Your instructions:
Go through the lines below and copy any that hold the string "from".

***** Provided data

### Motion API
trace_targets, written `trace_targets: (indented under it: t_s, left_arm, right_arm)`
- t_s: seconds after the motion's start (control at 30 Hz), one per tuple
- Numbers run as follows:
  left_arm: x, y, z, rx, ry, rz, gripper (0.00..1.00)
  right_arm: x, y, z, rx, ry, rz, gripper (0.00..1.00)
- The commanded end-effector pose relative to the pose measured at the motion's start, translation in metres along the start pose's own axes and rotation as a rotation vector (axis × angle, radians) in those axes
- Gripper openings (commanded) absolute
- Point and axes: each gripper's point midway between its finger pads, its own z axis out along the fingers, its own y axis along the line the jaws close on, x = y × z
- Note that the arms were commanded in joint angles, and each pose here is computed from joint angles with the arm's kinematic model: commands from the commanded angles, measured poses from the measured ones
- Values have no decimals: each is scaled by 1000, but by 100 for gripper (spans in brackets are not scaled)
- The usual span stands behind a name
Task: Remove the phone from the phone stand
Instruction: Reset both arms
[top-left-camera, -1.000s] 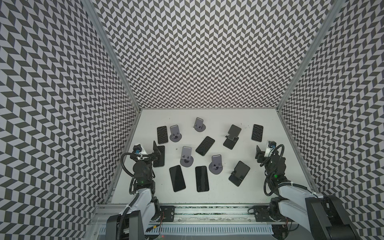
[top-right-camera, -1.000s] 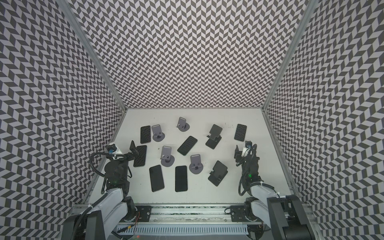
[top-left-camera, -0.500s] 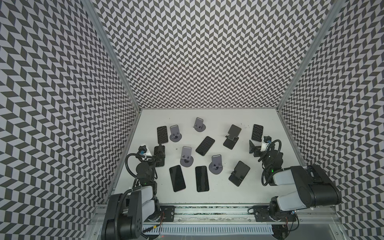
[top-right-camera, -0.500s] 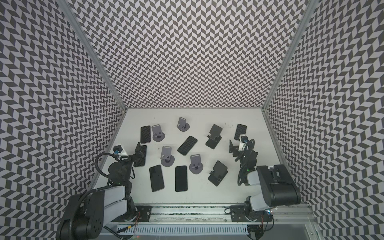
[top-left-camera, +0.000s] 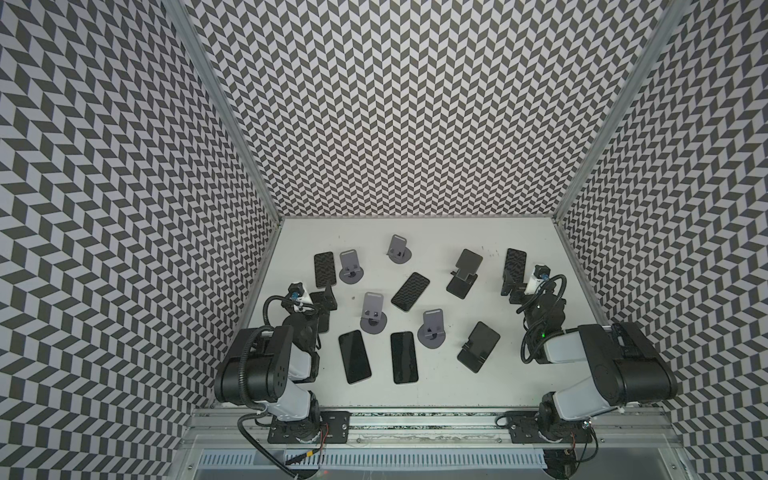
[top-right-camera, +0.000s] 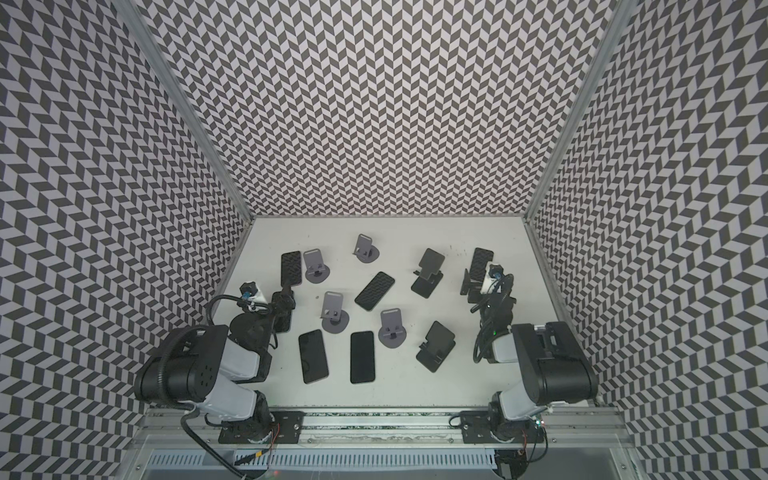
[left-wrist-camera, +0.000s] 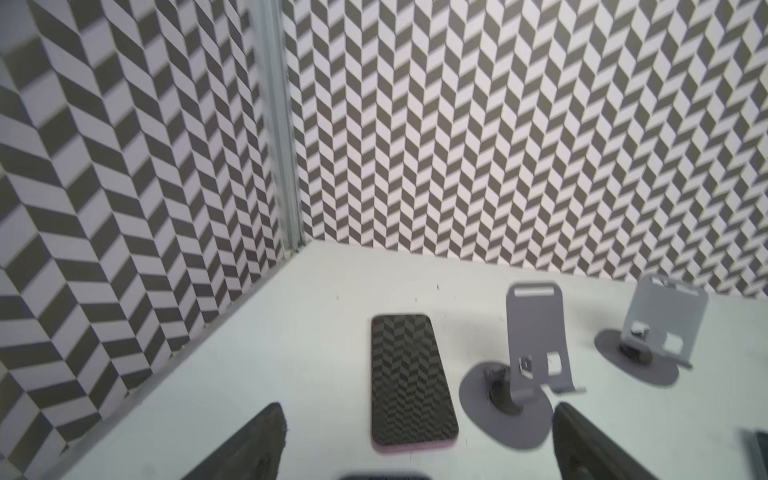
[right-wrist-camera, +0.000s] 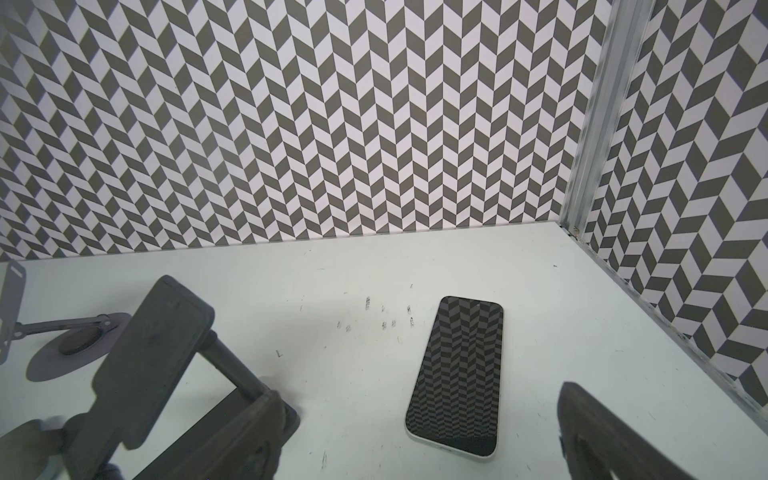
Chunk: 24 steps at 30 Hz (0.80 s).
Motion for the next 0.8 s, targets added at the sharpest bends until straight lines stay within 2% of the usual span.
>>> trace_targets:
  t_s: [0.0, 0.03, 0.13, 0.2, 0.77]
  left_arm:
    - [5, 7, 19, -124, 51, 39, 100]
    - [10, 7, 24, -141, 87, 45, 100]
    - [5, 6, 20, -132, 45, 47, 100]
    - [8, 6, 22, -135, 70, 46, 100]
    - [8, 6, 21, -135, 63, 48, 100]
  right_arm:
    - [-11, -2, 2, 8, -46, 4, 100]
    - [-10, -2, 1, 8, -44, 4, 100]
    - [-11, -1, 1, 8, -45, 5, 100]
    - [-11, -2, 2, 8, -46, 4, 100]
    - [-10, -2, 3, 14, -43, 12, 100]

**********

Output:
- Note that the arms were commanded in joint angles, and each pose here is computed from joint angles with the arm's kinematic model: commands from the commanded angles, measured poses from the measured ones
Task: Remove the phone from the phone stand

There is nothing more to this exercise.